Exercise details: Give the number of lines below with "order" in them, leaving out anything else.

Data excerpt:

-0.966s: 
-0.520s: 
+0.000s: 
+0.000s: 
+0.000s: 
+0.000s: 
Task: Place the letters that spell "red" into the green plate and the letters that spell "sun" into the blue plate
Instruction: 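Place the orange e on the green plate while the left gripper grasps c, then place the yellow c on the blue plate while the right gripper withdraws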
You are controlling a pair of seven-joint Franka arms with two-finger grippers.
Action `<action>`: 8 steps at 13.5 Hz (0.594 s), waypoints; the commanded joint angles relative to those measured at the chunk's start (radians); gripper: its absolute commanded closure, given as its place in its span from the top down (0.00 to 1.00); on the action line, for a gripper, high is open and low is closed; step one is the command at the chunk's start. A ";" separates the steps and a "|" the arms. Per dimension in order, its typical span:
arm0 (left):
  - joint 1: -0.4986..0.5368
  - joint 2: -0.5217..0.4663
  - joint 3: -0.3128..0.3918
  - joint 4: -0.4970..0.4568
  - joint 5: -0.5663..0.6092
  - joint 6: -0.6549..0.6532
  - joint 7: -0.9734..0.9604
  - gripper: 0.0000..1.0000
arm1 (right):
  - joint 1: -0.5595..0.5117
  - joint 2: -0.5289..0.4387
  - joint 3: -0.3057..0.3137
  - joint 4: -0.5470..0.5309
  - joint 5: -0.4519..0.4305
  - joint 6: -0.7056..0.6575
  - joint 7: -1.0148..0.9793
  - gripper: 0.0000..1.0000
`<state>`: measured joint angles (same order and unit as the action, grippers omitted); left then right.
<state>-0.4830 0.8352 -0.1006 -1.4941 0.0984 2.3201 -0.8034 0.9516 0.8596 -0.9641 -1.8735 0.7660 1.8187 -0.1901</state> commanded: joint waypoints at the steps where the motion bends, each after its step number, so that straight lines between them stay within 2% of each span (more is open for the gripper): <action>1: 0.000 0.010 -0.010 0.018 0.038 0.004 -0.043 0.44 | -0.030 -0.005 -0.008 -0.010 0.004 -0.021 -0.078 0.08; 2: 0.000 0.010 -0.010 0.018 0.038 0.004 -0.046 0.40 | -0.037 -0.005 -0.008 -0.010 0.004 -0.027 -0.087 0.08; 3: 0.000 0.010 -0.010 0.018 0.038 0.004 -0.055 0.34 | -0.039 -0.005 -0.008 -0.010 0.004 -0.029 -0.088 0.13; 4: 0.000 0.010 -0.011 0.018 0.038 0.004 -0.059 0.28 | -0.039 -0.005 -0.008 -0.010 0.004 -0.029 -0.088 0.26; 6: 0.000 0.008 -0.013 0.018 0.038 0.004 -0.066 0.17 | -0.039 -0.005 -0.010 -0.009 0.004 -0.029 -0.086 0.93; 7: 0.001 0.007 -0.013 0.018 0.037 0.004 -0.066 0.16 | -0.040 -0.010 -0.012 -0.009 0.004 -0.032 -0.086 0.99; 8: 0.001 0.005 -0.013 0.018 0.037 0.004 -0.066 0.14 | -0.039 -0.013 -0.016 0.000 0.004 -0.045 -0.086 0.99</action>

Your response: 2